Basically the hpss algorithm is way too “long” for my tastes, and ends up sounding like a weird EQ/filter on the sound, and then transients~ returns a microscopic blip type sound.
I can see the benefit of only the tinniest fragment of sound being classed as a “transient”, but the musical usage of this is limited (it doesn’t respond to processing quite as well as a longer slice of time).
At the moment there is no transient extractor that applies to what I would consider to be a perceptual transient (closer to an “onset” perhaps?).
Would it be possible to have a parameter or control that lets you specific the size of what is returned as a transient?
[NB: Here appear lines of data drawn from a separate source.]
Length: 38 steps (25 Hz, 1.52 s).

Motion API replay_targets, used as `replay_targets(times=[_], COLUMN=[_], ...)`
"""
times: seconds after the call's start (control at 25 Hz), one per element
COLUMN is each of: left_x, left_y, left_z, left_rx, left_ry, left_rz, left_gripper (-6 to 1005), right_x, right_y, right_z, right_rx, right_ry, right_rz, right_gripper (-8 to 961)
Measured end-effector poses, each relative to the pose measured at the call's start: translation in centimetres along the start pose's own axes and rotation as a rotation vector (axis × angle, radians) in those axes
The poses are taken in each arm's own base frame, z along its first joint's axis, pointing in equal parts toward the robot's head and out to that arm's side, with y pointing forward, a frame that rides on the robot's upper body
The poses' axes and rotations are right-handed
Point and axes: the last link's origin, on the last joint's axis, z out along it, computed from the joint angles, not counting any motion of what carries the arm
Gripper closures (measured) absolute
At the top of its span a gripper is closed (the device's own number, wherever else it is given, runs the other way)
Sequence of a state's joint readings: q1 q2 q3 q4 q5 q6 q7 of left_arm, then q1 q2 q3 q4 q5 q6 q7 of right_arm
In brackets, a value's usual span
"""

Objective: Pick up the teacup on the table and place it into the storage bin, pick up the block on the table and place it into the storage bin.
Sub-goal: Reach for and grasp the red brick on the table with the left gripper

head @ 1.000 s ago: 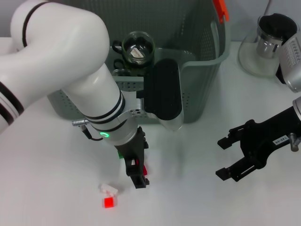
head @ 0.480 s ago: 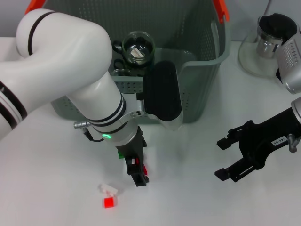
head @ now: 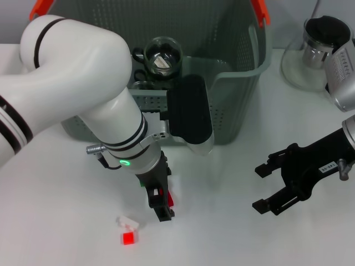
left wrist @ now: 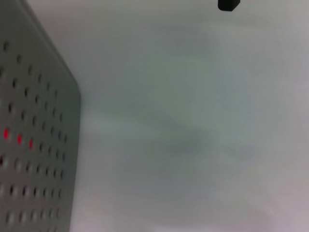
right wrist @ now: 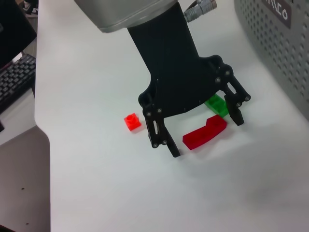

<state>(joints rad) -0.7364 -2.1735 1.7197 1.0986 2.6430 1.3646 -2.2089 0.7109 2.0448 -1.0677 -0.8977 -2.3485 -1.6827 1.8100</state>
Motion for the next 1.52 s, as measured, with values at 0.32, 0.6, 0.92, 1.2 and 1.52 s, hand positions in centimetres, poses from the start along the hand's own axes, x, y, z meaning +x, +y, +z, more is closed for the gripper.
replay_targets(times=[0.32, 0.6, 0.92, 1.2, 1.52], left_x=[-0.06, -0.08, -0.05, -0.06, -0.12], left_y=[-0.02, -0.01, 0.13, 0.11, 0.0], left_z=[0.13, 0.15, 0.15, 0.14, 0.1], left_rx=[-0.001, -0.002, -0.011, -0.011, -0.006], left_ry=[-0.001, -0.002, 0.0, -0.001, 0.0], left_rz=[-0.007, -0.008, -0.01, -0.012, -0.019], left_gripper=[47, 58, 77, 94, 176], right_x=[0.03, 0.0, -0.04, -0.08, -0.08], right_y=[-0.05, -0.1, -0.14, -0.19, -0.19], right_z=[0.02, 0.02, 0.02, 0.02, 0.02], right_rx=[0.004, 0.007, 0.01, 0.013, 0.013], right_ry=[-0.001, -0.001, -0.001, -0.002, -0.002], right_rz=[0.001, -0.001, -0.002, -0.003, -0.003], right_gripper=[8, 8, 9, 9, 9])
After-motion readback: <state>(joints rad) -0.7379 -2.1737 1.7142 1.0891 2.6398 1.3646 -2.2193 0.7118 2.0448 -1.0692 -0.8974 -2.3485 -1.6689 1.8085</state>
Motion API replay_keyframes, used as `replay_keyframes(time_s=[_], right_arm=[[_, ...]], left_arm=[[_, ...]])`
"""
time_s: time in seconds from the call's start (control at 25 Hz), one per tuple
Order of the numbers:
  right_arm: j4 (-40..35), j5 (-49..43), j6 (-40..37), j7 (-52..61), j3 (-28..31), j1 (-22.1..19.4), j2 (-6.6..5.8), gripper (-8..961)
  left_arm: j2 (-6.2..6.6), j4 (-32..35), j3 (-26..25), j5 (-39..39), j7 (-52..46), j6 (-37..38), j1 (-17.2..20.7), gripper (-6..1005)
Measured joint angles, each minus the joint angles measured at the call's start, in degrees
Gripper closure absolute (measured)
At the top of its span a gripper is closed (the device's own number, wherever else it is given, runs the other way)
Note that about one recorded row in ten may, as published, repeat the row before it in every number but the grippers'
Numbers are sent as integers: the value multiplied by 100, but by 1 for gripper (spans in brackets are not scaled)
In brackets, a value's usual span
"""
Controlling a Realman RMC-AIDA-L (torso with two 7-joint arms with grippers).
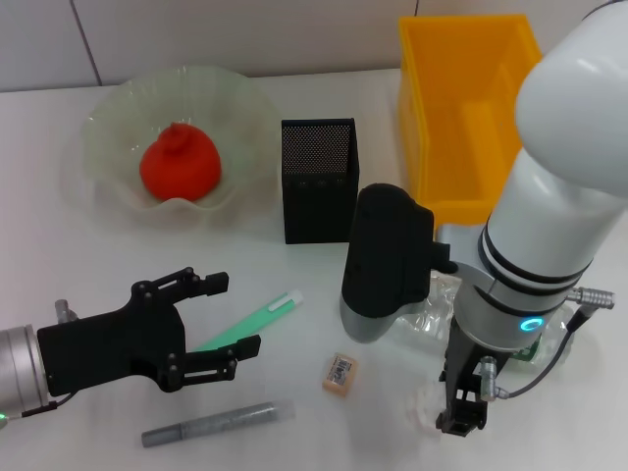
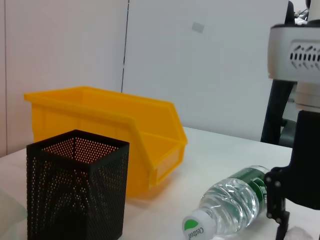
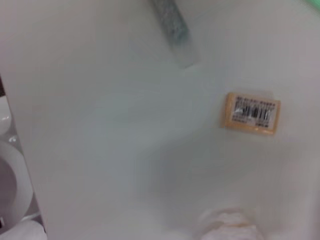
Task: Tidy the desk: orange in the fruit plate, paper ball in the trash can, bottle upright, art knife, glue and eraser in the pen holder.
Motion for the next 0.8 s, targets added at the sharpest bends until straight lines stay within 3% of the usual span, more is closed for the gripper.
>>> replay_keyframes(time_s=[0.2,0.32,0.56,0.8], right_arm=[[-207,23,-114,21,175,-25,0,571],[-400,60,-235,19,610,-41,-13,584],[-832,344,-547,-216,2277,-23,-41,609],[-1265,-139,-556,-497,3993,156,-116,620]], left_arm=[[-3,-2,-1,-1,0,27,0,134],[-3,-2,-2,-1,0,33,0,134],[-3,-2,-3,-15,0,41,-3,134],[-3,27,-3,-38,0,80,-6,134]])
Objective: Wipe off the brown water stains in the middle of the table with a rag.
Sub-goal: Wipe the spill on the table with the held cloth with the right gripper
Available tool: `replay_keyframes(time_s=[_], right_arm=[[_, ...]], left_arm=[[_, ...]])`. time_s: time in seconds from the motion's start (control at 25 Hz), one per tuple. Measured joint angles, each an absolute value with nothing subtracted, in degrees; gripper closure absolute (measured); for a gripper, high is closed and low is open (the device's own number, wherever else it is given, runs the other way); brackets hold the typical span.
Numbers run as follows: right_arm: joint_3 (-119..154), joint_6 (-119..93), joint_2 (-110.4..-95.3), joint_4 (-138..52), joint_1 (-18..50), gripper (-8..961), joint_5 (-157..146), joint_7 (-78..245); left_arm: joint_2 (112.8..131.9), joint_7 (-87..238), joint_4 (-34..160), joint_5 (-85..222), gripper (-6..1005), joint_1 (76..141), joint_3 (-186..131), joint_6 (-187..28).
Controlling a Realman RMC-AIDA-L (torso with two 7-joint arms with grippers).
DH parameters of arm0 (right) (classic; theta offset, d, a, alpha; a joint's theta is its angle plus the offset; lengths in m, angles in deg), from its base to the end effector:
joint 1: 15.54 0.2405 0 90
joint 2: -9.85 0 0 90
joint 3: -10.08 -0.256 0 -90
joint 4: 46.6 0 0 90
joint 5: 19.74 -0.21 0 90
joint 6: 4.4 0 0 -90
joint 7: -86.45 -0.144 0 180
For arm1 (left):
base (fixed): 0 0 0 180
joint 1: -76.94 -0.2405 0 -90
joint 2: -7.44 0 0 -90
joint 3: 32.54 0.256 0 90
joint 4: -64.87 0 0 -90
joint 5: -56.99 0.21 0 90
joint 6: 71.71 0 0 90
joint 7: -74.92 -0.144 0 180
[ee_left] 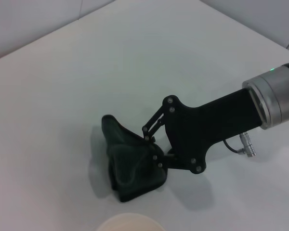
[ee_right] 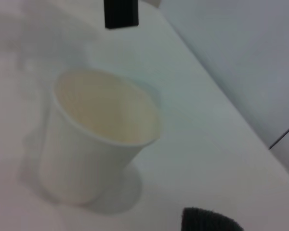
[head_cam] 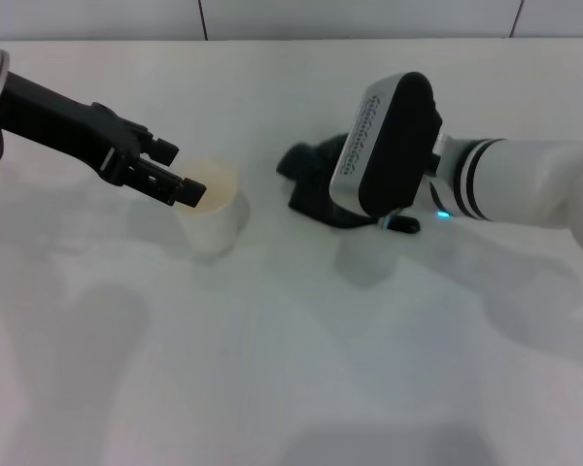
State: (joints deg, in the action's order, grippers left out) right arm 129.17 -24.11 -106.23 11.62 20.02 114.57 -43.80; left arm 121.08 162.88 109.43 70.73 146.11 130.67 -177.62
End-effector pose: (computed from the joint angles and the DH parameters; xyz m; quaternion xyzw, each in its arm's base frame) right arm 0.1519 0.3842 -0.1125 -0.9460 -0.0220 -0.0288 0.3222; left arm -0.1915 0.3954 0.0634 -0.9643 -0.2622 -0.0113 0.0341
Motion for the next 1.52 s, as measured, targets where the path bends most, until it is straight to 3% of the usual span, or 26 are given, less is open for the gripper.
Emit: replay_keyframes(time_s=[0.8,1.52], right_arm=[[120.5,-61.5,-105.80,30.1,16.0,853,114.3,-43.4],[109.4,-64.8,-105.56,29.2,15.1,852,116.2,-43.7]], left_arm=[[121.08,162.7,109.8,70.8,104,145.5,130.7,-177.6],[121.08,162.7,109.9,70.8,104,145.5,130.7,-177.4]])
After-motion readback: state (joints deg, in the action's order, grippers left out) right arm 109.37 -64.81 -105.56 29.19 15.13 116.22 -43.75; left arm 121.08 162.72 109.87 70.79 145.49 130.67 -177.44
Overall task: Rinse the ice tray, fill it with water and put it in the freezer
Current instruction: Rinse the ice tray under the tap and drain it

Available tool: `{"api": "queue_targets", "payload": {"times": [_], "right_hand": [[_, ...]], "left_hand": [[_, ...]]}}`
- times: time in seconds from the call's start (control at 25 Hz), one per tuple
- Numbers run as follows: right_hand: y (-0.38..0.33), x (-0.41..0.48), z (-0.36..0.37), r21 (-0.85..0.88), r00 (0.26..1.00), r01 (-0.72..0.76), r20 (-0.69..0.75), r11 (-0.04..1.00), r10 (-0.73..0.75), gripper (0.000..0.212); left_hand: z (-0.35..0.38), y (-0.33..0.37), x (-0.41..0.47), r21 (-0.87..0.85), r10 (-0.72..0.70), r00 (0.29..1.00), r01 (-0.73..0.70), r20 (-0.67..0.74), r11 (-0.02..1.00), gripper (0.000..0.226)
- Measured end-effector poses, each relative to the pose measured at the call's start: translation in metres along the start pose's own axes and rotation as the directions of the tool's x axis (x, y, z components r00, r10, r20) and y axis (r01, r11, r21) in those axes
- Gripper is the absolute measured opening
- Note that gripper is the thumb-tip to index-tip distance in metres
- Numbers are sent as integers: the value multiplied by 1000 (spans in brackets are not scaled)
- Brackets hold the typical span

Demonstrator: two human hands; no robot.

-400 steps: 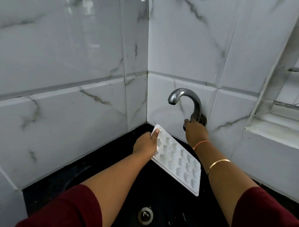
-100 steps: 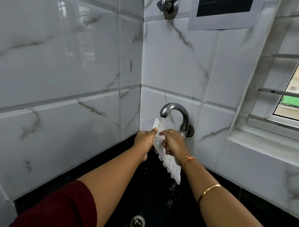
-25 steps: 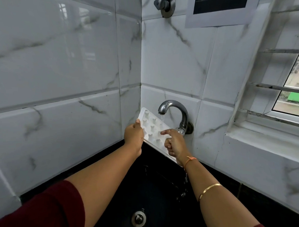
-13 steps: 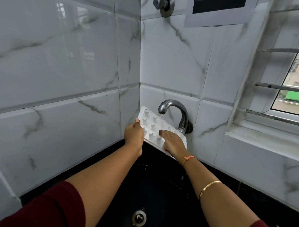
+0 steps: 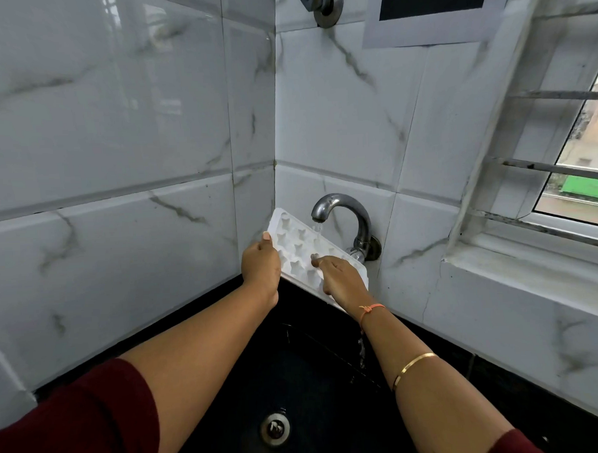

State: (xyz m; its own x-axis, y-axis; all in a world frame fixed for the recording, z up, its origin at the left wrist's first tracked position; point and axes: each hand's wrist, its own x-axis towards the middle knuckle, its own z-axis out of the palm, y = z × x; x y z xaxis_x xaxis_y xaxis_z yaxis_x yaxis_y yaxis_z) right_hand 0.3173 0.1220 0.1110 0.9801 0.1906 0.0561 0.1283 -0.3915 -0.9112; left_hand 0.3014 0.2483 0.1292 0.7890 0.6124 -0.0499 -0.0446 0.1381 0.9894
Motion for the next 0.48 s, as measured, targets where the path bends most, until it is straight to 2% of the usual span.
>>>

Or if it doesn’t work in a temporal way, a thresh-type control that lets you have it grab long periods of time.
I don’t hear anything I’d describer as crosstalk here - can you record it or be more specific?
A transient isn’t a slice of time - it is the residual from a process of estimating the waveform in a detached area that looks transient like - you can’t directly control the length of that.
Here’s a bit of brushes recorded directly from the patch.
Bits of it sound “crunchy” to me, in a way that I associated with lack of debouncing, but it could just be that’s what the process sounds like.
I imagine that it’s not directly a slice of time, but having control over the parameters which can control the length of the output would be useful. So one could tune it in a manner to get (potentially) longer chunks of time.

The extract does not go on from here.